During the summer; reading Orwells selected essays, I was intrigued by his unique language and metaphors which were almost always original. This use of imagery created an environment in which I could picture myself standing in his shoes, either at age 7 in private school, or standing atop a hill holding a rifle; looking down on the dying elephant. Orwell used imagery in such a way, that he would vividly depict what was most important, and suggest the surroundings in such a way that your mind would fill in the rest. Orwell’s strong opinion was carried within his writing in sometimes subtle and sometimes eminent ways. Through his writing, Orwell illuminated how he thought critically of those around him. He would use descriptions of a person’s looks to produce the personality that they carried.
Doing the drjs, however monotonous at times, helped me build the skills to not only read but analyze what I was reading in different ways. One of the ways was by taking a closer look at the tone the writer was trying to convey. Orwell normally framed his writing in such a way that you could decipher the tone without too much difficulty. This being said, I still need to greatly improve this skill of analysis as it still takes great concentration, and my assertions are not always on the right track. I had more trouble finding and deciphering sound effects and diction.
Through the feedback I have received on my drjs I have been able to better understand the criteria for each way of writing. When first learning about structure, I first thought of it as the way in which paragraphs were formatted, and how many lines were in a stanza, and so on. After receiving the comments on my drjs, I have realized that it is more so about time and order, and the structure in which the author formed their writing. I have learned that tone is not so much what the writing reads, but what the author intended from their writing.
Geoffrey Wheatcroft writes about Orwell as a friend. Wheatcroft discusses both Orwell’s strengths as well as his weaknesses, and he describes how Orwell was able to gain fame in the days near and after death. Orwell is depicted as a timeless gem of literature, and Wheatcroft seems to portray how Orwell’s mystical and clever image was not sullied, despite his radical ideals and theologies. The essay starts by creating a setting where a friend would visit another friend’s grave, and he goes on to build Orwell up by calling him a “secular martyrdom” (Wheatcroft pp. 1) and calling his aura “heroic.” Wheatcroft mentioned the unique language which Orwell uses in his writing and more particularly 1984. By the fourth paragraph, Wheatcroft starts a shift from building Orwell to describing his elusiveness as a person as well as a writer. He goes further to say that Orwell was not a great novelist or journalist, instead his fame and skill are best placed in his postcards, politics, and language; only then “he enters the realm of deathless literature.” (Wheatcroft pp. 2) Wheatcroft discusses the importance of Orwell not falling into one select group of politics, and instead placing himself in the cracks between different ideologies despite his labels. His politics cannot be placed into any 1 group as they change from place to place. These points that Wheatcroft highlights in his essay, I have not thought of in the same way. It also allowed me to better understand Orwell’s personality, as well as his reasons for writing. Wheatcroft writes of Orwell in a personable way, but also creates this facade for Orwell as a mysterious and elusive person simultaneously.
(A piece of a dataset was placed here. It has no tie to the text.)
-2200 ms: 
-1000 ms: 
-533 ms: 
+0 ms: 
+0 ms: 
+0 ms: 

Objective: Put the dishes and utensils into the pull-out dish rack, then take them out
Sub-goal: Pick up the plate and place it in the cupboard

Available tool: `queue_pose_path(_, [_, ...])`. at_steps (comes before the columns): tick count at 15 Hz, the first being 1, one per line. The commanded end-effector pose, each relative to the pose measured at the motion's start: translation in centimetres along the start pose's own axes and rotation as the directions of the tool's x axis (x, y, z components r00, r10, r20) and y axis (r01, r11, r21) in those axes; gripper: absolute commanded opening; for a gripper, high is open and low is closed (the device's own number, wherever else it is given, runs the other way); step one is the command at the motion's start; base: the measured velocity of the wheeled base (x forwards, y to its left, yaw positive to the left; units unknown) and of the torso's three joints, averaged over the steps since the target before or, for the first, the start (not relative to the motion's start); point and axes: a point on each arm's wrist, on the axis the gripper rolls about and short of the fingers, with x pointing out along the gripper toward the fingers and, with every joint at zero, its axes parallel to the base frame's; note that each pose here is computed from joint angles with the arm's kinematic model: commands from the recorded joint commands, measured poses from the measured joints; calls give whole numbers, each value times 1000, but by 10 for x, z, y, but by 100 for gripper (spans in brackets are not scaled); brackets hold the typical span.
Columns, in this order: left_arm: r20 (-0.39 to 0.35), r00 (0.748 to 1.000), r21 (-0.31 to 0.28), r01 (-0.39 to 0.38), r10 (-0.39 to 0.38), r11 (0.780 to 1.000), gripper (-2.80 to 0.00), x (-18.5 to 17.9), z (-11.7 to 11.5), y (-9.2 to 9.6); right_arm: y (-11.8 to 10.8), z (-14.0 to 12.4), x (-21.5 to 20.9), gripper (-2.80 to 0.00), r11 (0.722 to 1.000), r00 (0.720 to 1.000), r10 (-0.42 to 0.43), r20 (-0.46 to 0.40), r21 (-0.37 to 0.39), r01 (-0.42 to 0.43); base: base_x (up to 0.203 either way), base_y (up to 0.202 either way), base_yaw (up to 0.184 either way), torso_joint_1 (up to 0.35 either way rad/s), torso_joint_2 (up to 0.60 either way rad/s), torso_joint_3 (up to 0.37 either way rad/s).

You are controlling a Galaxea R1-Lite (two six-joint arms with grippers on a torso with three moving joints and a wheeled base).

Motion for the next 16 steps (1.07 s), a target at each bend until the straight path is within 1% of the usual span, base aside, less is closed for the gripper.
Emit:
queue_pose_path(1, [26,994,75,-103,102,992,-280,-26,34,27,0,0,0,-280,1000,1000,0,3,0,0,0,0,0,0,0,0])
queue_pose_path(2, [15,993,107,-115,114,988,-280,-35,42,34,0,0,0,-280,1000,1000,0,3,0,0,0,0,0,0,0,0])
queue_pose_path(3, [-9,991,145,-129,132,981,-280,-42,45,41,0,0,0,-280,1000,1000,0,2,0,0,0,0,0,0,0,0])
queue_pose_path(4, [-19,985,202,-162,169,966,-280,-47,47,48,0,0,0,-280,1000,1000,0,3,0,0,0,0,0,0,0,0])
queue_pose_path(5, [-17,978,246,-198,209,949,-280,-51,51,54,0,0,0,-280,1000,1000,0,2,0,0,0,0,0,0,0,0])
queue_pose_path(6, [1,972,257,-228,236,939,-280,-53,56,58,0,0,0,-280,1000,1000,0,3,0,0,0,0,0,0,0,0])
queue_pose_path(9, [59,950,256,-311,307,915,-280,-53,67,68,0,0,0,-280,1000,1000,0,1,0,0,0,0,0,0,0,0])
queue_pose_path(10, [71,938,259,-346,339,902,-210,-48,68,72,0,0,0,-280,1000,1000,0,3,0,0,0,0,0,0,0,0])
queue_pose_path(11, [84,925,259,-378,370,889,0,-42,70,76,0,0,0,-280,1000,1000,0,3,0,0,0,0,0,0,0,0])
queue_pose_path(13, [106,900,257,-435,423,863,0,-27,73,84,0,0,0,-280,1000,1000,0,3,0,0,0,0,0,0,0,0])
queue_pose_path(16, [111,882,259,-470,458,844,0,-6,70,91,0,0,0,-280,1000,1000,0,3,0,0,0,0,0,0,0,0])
One thought on “Orwell PR”
Great job on your personal response towards George Orwell’s essays. I really liked how you elaborated on how Orwell made you feel personally whilst reading with his large use of imagery. I wonder however, how the feedback emotionally affected you as a reader, though, whether there was some kind of advice for the future that wasn’t necessarily about the style of writing but possibly including controversial questions that had appeared through his linguistic choices.